**THE PROBLEM:** Only the lines from the one containing "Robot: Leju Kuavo" through the one containing "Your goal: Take" should be printed, exactly as they appear below, with both ends included.

**GIVEN MATERIAL:**
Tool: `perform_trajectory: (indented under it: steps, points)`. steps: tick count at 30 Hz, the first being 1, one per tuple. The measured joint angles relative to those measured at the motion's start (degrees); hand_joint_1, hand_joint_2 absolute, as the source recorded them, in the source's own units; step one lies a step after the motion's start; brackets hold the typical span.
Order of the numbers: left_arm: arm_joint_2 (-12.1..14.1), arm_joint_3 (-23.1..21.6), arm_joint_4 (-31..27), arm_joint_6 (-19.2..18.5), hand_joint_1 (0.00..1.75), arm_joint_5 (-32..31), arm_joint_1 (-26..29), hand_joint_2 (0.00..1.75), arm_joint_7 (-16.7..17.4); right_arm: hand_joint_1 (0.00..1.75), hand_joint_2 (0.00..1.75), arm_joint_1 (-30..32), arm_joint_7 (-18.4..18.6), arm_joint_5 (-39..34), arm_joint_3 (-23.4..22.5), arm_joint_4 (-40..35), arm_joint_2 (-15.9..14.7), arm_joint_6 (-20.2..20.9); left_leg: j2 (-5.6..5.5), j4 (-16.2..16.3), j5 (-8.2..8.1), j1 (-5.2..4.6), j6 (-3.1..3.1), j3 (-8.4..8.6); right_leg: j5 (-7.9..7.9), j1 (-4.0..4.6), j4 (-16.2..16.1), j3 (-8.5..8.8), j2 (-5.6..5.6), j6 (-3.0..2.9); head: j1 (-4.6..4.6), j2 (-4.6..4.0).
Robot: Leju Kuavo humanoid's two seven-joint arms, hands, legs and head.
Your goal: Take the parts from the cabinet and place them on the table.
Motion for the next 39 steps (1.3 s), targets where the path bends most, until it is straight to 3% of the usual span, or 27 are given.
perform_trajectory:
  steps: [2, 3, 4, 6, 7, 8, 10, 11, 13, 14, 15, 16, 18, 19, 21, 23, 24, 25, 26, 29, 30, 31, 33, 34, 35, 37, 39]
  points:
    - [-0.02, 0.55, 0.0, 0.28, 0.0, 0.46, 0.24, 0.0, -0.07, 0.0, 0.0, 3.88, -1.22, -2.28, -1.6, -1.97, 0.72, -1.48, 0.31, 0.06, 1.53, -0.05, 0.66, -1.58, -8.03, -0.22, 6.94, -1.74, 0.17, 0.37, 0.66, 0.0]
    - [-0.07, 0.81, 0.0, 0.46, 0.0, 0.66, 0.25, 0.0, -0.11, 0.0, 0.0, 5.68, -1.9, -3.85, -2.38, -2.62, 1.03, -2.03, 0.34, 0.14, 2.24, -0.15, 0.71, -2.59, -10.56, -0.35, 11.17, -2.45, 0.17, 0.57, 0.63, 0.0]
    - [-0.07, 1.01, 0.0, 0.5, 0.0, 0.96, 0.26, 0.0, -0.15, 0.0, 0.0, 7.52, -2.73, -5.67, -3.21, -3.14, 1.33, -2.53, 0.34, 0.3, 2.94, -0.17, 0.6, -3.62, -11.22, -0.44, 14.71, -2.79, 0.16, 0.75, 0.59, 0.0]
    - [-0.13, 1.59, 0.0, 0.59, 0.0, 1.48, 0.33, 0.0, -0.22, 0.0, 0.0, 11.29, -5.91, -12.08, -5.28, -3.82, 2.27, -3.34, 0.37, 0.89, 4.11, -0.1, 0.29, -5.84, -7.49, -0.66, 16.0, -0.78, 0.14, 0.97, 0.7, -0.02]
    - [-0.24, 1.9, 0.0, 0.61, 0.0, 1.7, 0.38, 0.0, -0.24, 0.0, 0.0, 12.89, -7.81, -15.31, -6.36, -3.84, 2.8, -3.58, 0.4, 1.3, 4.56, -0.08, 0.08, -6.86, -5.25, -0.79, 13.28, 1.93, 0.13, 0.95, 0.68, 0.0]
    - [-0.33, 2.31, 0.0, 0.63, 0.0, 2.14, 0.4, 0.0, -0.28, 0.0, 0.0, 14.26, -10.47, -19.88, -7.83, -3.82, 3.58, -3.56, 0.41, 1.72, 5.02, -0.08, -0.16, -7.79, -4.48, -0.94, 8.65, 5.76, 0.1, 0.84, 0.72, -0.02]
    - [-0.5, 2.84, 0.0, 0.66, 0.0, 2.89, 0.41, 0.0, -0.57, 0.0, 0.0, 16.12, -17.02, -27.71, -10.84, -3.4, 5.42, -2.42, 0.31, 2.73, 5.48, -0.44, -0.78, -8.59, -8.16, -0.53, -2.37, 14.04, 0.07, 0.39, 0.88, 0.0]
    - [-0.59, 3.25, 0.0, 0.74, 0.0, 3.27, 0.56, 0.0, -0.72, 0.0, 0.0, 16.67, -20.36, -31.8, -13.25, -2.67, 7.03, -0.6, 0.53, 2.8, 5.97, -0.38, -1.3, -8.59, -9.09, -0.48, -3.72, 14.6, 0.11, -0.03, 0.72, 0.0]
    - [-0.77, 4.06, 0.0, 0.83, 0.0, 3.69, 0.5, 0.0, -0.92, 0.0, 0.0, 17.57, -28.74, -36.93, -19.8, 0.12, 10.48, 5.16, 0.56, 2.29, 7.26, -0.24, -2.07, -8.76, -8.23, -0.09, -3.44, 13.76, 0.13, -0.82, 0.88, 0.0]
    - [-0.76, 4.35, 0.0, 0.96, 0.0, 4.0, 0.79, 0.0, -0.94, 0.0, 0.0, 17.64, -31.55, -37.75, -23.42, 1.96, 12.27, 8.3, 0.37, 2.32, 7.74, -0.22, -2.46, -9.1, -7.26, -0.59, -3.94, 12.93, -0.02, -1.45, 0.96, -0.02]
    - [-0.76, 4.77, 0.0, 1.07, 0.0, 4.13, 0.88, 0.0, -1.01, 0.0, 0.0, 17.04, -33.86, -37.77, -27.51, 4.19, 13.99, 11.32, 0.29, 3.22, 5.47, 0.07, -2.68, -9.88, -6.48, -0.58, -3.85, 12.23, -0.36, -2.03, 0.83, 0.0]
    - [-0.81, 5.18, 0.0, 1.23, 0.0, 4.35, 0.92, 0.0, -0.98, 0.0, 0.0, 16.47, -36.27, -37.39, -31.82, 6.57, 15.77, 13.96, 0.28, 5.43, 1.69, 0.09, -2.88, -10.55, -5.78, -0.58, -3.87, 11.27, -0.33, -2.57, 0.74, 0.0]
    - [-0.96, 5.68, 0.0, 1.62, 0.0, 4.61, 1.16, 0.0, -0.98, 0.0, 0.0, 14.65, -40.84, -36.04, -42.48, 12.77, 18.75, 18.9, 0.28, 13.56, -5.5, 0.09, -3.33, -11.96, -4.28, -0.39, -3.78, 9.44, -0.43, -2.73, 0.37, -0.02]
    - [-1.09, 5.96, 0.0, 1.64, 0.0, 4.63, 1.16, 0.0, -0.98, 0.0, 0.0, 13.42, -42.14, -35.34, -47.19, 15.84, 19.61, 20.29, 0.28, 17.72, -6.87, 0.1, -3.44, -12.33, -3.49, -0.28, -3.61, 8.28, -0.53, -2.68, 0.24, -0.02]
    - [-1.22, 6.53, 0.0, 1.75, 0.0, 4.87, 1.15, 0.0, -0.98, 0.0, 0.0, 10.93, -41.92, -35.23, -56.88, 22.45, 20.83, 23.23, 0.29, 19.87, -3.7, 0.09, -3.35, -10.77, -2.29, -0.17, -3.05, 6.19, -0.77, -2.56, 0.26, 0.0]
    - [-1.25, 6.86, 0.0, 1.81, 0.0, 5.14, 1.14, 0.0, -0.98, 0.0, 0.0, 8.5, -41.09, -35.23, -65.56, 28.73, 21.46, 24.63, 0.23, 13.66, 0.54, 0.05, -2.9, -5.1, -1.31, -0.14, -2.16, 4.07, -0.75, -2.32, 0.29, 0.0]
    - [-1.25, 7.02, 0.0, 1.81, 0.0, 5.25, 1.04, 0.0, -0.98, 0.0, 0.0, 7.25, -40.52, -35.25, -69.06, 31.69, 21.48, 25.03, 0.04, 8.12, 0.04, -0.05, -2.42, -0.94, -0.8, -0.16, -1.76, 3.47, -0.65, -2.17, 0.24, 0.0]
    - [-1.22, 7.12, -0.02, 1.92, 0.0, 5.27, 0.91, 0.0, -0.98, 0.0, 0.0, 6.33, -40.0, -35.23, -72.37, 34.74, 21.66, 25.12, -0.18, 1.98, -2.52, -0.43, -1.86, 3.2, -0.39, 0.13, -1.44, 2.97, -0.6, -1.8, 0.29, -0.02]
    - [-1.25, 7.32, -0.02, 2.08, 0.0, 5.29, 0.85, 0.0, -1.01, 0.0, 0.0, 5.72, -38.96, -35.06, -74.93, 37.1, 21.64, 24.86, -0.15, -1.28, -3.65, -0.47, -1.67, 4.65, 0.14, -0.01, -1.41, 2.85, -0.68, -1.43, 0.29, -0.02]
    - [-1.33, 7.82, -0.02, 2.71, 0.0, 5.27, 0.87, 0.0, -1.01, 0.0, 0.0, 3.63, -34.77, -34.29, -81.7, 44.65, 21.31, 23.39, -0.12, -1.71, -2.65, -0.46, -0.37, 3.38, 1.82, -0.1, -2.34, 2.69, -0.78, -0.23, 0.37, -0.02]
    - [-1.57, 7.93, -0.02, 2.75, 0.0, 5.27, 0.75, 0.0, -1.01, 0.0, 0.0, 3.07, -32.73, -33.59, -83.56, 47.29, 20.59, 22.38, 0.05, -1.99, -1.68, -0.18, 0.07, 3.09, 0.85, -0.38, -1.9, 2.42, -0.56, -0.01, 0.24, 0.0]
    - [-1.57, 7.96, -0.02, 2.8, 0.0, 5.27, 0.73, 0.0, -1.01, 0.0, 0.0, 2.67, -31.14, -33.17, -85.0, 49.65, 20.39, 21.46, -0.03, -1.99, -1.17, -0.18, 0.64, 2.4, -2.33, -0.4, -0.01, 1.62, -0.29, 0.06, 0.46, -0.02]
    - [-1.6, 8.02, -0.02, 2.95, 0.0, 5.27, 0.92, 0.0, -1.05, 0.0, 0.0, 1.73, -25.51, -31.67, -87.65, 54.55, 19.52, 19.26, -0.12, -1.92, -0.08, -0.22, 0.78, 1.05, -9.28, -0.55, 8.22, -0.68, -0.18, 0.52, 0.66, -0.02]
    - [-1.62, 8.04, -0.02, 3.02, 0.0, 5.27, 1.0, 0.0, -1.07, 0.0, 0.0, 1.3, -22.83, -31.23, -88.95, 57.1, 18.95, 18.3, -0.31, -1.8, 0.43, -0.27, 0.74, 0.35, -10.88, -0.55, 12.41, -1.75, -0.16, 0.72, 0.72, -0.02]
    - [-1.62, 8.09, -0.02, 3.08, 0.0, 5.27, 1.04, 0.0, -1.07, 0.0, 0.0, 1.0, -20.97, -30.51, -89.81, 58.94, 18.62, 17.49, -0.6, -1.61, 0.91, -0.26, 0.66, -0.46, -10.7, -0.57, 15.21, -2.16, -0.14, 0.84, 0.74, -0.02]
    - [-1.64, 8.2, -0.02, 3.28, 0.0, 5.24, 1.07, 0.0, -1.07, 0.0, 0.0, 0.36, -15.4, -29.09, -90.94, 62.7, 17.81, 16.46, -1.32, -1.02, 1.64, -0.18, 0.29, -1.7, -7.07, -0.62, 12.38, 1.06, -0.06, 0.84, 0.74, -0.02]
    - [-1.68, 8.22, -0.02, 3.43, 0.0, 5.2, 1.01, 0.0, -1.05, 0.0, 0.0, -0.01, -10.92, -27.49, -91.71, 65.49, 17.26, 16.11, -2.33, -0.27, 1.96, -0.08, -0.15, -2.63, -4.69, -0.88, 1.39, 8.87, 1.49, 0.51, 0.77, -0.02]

**RESULT OF THE TASK:**
Robot: Leju Kuavo humanoid's two seven-joint arms, hands, legs and head.
Your goal: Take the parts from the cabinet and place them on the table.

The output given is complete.